Когда плита с лежащим поверх неё моим телом проваливается вниз, в пустоту, я понимаю, что мне не казалось, и здание действительно повреждено больше, чем я предполагал раньше.
Удар, практически неощутимый из-за того, что я больше ничего не чувствую.
Ослепшие глаза закрываются, лишь в мозгу остаётся гореть, словно яркая неоновая вывеска, мысль: «Нельзя!»
Чьи-то сильные руки подхватывают моё тело, укладывают на жёсткий стол, в два счёта срывают броню, шинель и остальную одежду.
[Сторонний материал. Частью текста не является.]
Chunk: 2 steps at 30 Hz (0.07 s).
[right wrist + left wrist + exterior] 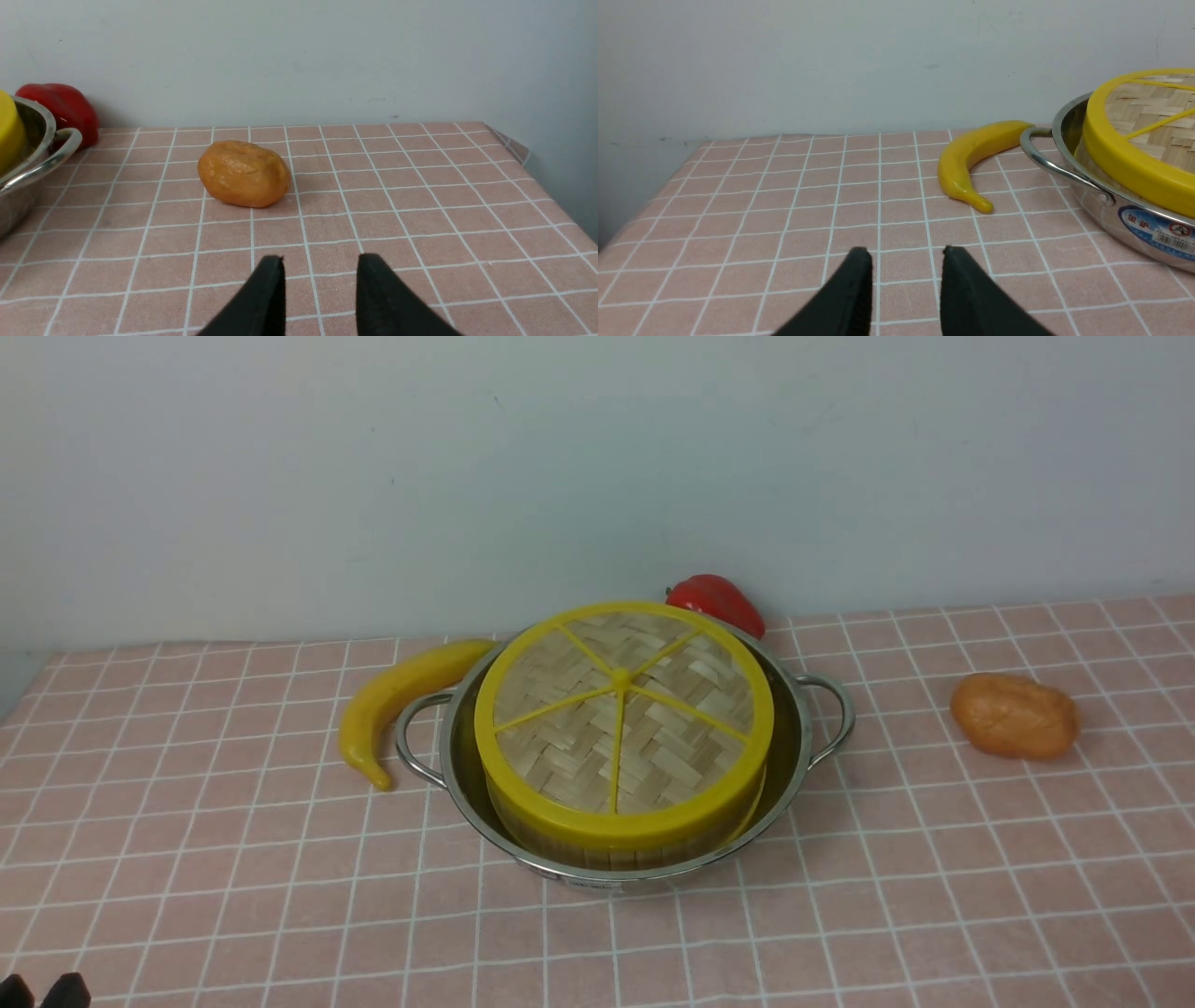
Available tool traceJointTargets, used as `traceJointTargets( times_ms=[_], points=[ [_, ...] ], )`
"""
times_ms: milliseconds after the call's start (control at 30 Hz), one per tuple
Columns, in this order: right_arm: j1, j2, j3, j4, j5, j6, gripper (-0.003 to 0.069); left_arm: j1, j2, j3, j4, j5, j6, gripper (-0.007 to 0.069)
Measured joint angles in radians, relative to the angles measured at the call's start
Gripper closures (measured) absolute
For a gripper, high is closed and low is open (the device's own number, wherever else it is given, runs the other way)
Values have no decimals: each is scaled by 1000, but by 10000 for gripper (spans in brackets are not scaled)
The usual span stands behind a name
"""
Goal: Place the steamer in the pot on the pink tablecloth, and put the lid on the steamer.
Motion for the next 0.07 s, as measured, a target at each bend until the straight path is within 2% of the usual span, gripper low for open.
traceJointTargets(
  times_ms=[67],
  points=[
    [0, 0, 0, 0, 0, 3, 419, 0, 0, 0, 0, 0, 0, 412]
  ],
)
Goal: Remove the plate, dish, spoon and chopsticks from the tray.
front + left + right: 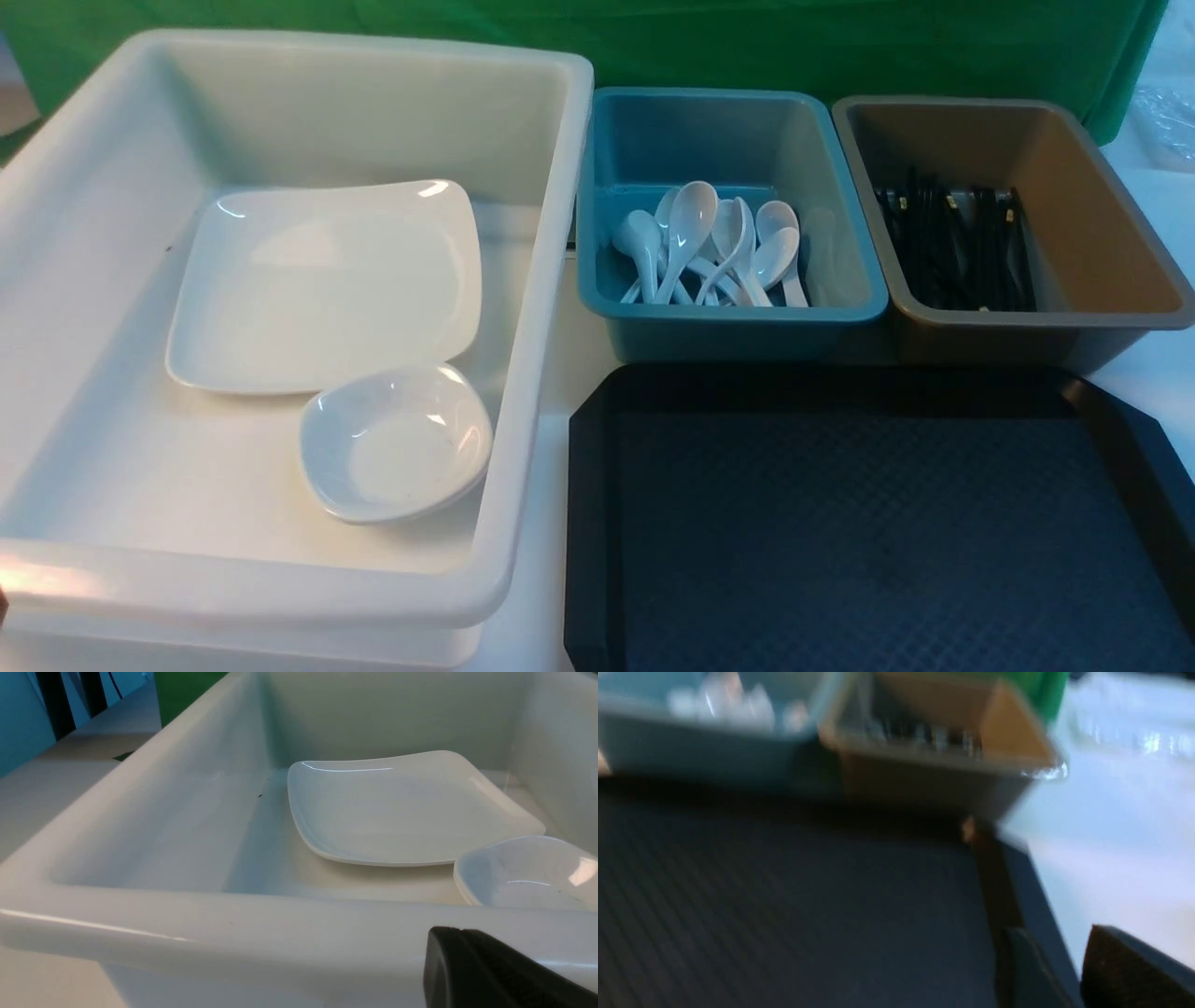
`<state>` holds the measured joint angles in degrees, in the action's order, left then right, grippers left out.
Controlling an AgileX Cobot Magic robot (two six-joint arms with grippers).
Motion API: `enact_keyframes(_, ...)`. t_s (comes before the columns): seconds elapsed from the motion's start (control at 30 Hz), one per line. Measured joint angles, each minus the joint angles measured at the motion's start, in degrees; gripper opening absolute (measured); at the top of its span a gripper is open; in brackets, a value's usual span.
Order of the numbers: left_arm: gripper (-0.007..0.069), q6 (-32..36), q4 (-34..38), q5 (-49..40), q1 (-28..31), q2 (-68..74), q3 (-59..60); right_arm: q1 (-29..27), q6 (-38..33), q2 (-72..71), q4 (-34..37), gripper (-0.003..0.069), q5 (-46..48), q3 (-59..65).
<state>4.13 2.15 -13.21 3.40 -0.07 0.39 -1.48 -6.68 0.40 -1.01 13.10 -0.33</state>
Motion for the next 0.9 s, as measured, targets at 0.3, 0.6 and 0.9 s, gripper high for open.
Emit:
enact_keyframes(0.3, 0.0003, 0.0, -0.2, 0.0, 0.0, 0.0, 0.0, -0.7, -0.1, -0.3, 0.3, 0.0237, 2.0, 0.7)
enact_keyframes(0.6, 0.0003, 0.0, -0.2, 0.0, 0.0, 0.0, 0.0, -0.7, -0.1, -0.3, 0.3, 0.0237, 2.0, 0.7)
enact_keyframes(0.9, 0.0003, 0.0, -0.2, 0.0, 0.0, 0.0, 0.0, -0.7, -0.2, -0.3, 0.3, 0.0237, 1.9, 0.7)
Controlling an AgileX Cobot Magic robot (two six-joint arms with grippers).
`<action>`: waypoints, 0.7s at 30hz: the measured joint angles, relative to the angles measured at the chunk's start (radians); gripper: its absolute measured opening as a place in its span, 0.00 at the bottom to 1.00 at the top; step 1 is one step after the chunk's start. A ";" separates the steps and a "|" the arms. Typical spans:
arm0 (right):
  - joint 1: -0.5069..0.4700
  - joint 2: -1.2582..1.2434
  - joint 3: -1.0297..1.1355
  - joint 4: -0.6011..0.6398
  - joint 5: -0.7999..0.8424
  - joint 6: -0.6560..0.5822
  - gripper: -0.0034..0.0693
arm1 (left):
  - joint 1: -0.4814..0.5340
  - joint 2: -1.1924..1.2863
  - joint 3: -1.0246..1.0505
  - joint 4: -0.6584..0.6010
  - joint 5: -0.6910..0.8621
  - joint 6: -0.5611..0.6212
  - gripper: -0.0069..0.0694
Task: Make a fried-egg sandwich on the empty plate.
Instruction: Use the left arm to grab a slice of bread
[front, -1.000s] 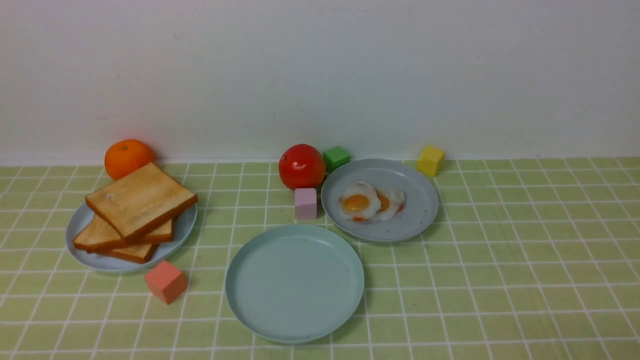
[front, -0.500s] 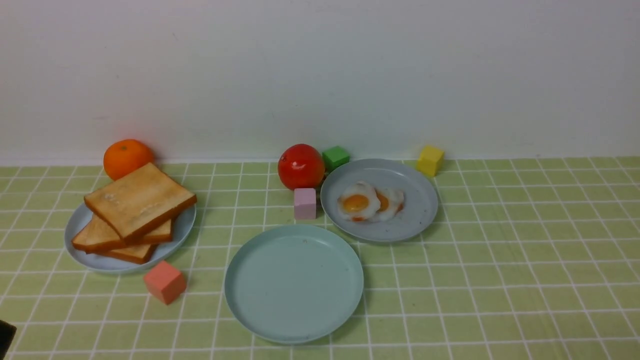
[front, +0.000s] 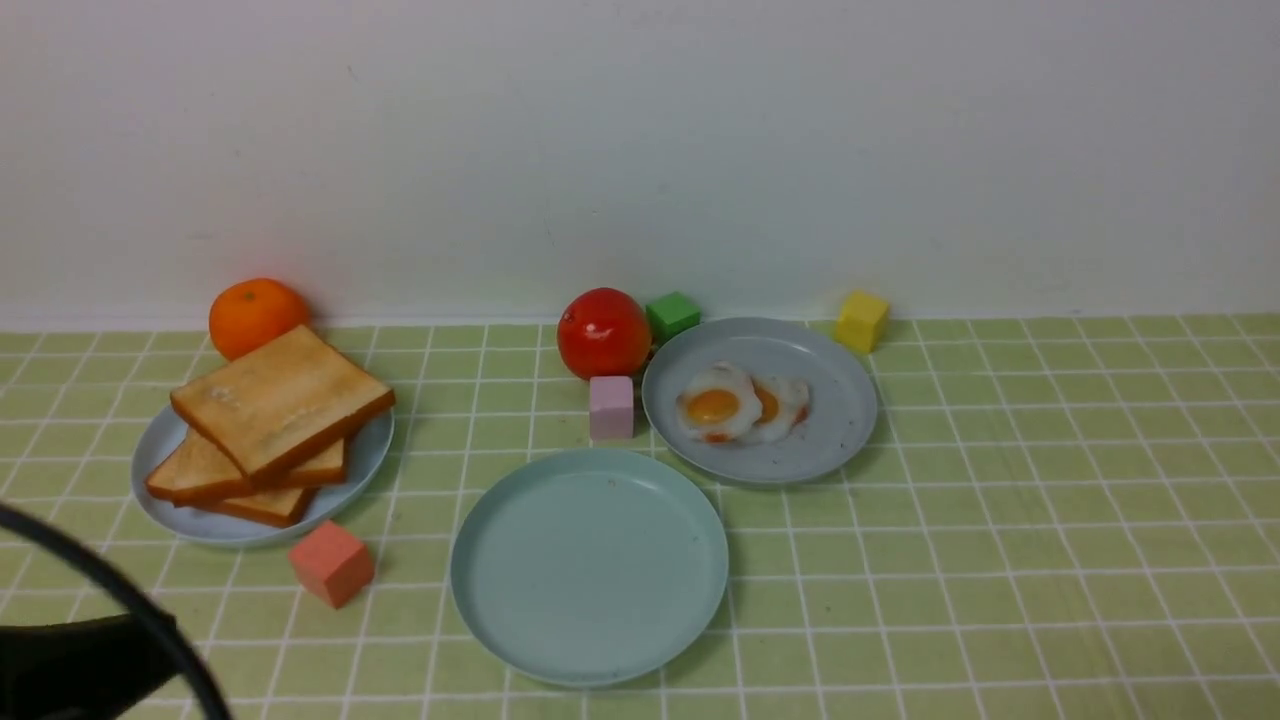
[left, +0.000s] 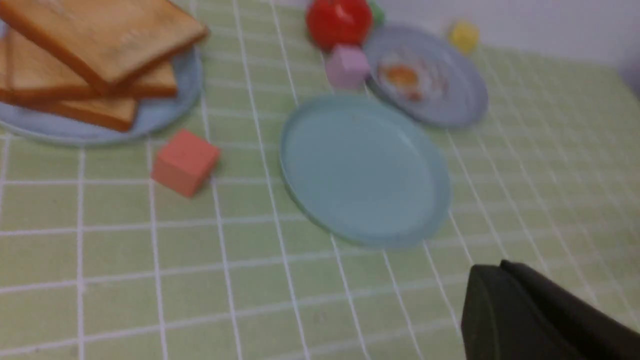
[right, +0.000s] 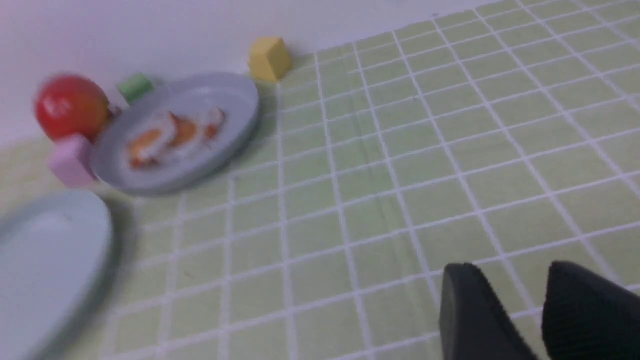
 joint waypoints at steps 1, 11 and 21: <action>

И перед тем, как пришла тьма, я увидел самое жуткое зрелище в своей жизни: надо мной склоняются четыре уродливых женских лица, вымазанных в белой пыли.
22
Потолок не был белым.
Почему-то все считают, что потолки в больницах и прочих подобных казённых учреждениях, куда попадают главные герои книг, фильмов и игр должны быть белыми, и в этом смысле я сломал стереотип.
Мой был жёлтым — цвета старой книжной страницы. По нему расплывались круги разной насыщенности: от совсем незаметного, близкого к белому, до почти что коричневого. Последние находились возле серой трубы, протянувшейся из потолка к батарее. Перед тем, как полностью вернуться в сознание, я успел заметить, что новую краску наносили прямо поверх облупившейся старой, не зачищая, отчего поверхность трубы напоминала географическую карту неизвестной страны.